Exercise directions: Write out exactly the lines below that run from the one containing "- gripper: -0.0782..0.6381" through the one containing "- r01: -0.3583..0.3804", both included, with no other lines.

Provided data:
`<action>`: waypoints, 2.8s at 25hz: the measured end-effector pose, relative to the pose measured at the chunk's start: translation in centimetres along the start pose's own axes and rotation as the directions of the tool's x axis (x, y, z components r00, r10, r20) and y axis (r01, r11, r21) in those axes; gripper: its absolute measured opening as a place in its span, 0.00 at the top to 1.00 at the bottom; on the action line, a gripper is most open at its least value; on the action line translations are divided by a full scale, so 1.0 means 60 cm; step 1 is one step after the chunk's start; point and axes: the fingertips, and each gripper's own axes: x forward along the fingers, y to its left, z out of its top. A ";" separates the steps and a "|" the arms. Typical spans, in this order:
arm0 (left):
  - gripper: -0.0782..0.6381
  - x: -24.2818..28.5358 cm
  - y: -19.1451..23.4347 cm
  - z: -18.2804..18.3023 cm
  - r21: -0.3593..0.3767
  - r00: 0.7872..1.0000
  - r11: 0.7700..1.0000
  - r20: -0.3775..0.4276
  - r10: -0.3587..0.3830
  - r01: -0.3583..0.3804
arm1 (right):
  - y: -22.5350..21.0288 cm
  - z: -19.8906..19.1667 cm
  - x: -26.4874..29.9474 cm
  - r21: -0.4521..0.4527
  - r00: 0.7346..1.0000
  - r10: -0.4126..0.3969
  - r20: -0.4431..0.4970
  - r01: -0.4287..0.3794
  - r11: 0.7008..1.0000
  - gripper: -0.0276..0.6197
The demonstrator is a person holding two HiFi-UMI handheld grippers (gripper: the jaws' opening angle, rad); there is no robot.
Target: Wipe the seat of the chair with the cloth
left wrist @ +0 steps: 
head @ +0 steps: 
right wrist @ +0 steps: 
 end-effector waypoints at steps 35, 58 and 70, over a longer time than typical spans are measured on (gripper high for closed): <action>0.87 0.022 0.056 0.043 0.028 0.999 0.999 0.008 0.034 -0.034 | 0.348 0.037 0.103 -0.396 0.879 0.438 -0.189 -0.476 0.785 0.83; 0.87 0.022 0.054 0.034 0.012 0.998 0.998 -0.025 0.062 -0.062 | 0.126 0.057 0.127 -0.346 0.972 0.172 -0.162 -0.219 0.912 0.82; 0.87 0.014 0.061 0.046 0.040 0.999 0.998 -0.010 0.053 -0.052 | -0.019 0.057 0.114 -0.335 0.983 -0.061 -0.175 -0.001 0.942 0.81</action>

Output of the task:
  - gripper: -0.0782..0.6381
  - x: -24.2818..28.5358 cm
  - y: -19.1451..23.4347 cm
  - z: -18.2804..18.3023 cm
  - r21: -0.3593..0.3767
  - r00: 0.7872..1.0000
  - r11: 0.7700..1.0000
  - r20: -0.3775..0.4276
  - r10: -0.3587..0.3830
  - r01: -0.3583..0.3804

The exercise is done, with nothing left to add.